- Open Access
CrossDocker: a tool for performing cross-docking using Autodock Vina
© Shamsara. 2016
- Received: 25 November 2015
- Accepted: 3 March 2016
- Published: 17 March 2016
Cross-docking is an approach to find the best holo structures among multiple structures available for a target protein.
CrossDocker significantly decreases the time needed for setting parameters and inputs for performing multiple dockings, data collection and subsequent analysis.
CrossDocker was written in Python language and is available as executable binary for Windows operating system. It is available at http://www.pharm-sbg.com. Some example data sets were also provided.
- Autodock Vina
- Virtual screening
Structural based virtual screenings are widely used for identification of new lead compounds for specific targets that their experimental 3D structure is available (Kubinyi 2006). The successfulness of such virtual screenings greatly depends on the quality of the available 3D structure of the receptor (Pitt et al. 2013). In general, holo structures perform better than apo structures. In case of multiple available 3D structures for a receptor, selection of the best structure for pose prediction and virtual screening is an important issue (Mohan et al. 2005). They are several suggested methods for selection of the best structure (Hawkins et al. 2008). One is the selection according to the specification of the X-ray crystallography. The most prominent one is the resolution of the X-ray crystal structure. Others are R-factor and average B-factor. For example it was proposed that the quality of a crystal structure can be estimated considering resolution and R-factor (Sacan et al. 2012).
On another hand, the performance of docking algorithms and scoring functions are varying for different targets (Cheng et al. 2012; Warren et al. 2006; Shamsara 2014). This can also be assessed by self and cross-docking. If the proper pose of a ligand in the active site is well modeled by a method and ranked higher among other possible poses it can be an indicator of suitability of the method for a given target protein.
In this paper we described CrossDocker which can significantly accelerate performing multiple dockings, data collection and subsequent analysis.

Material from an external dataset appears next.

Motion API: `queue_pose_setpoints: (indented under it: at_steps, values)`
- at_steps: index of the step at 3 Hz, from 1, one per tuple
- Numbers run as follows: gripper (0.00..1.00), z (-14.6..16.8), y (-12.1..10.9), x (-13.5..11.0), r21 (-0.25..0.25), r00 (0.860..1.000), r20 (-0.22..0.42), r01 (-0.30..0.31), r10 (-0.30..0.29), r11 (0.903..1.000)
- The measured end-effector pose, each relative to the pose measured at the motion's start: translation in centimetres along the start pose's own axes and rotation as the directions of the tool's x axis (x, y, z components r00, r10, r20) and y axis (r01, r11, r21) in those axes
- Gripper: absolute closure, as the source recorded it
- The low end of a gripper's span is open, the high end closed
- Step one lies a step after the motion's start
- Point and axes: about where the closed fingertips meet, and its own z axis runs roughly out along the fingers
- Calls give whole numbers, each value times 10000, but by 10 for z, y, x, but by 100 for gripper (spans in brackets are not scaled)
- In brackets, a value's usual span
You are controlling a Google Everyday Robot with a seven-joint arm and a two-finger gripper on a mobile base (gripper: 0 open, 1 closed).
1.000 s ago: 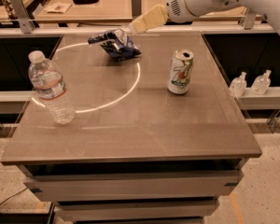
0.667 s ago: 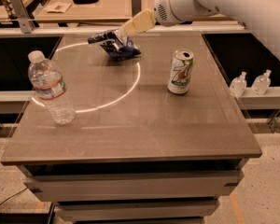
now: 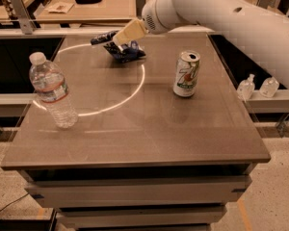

The whole process of cross-docking was implemented as a computer program using the python language. As a case study 12 holo 3-hydroxy-3-methylglutaryl-coenzyme A (HMG-CoA) reductase structures were retrieved from PDB (PDB codes: 1HW8, 1HW9, 1HWJ, 1HWK, 1HWL, 2Q1L, 2Q6B, 2Q6C, 2R4F, 3BGL, 3CCT, 3CCW, 3CCZ, 3CD0, 3CD5, 3CD7, 3CDA and 3CDB). The retrieved holo crystal structures from the PDB were aligned before docking to make the RMSD calculation possible after dockings. The protein alignment can be done by several open source or commercial tools such as PyMol or Chimera. All the structures were aligned by PyMol using align command. After structural alignment, the first two chains (A and B) of the each PDB file, adenosine-5′-diphosphate (ADP) and ligands were retained. The co-crystalized ligand and protein were saved as two individual files. CrossDocker detects the corresponding ligand-receptor by their file names. The name of the protein can be anything but should end with “-p” and the name of the native ligand should be same as the protein name and ends with “-l”. Thus, each Receptor/ligand pairs were separated into two pdb files with same root-name (e.g. their PDB codes) and different suffix, “-p” and “-l” respectively. CrossDocker reads structures in mol2, pdb or pdbqt formats and for receptors it considers all cofactors and coenzymes as a part of receptor molecule and removes all water molecules. Then ligands and receptors were divided into two separate folders. There is a configuration file (config.txt) that the path to the receptors and ligands folders can be set there. Some parameters for the run of Autodock Vina (Trott and Olson 2010) can also be set in this file (see the explanations in config.txt file) such as grid box dimensions and maximum number of binding poses to be generate for each dock (coordination will be set automatically by CrossDocker according to the coordination of the ligand). The initial conformation of the ligands was randomized by CrossDocker using “randomize_only” option of Autodock Vina prior to docking to avoid bias toward conformation of ligands in the crystal structure.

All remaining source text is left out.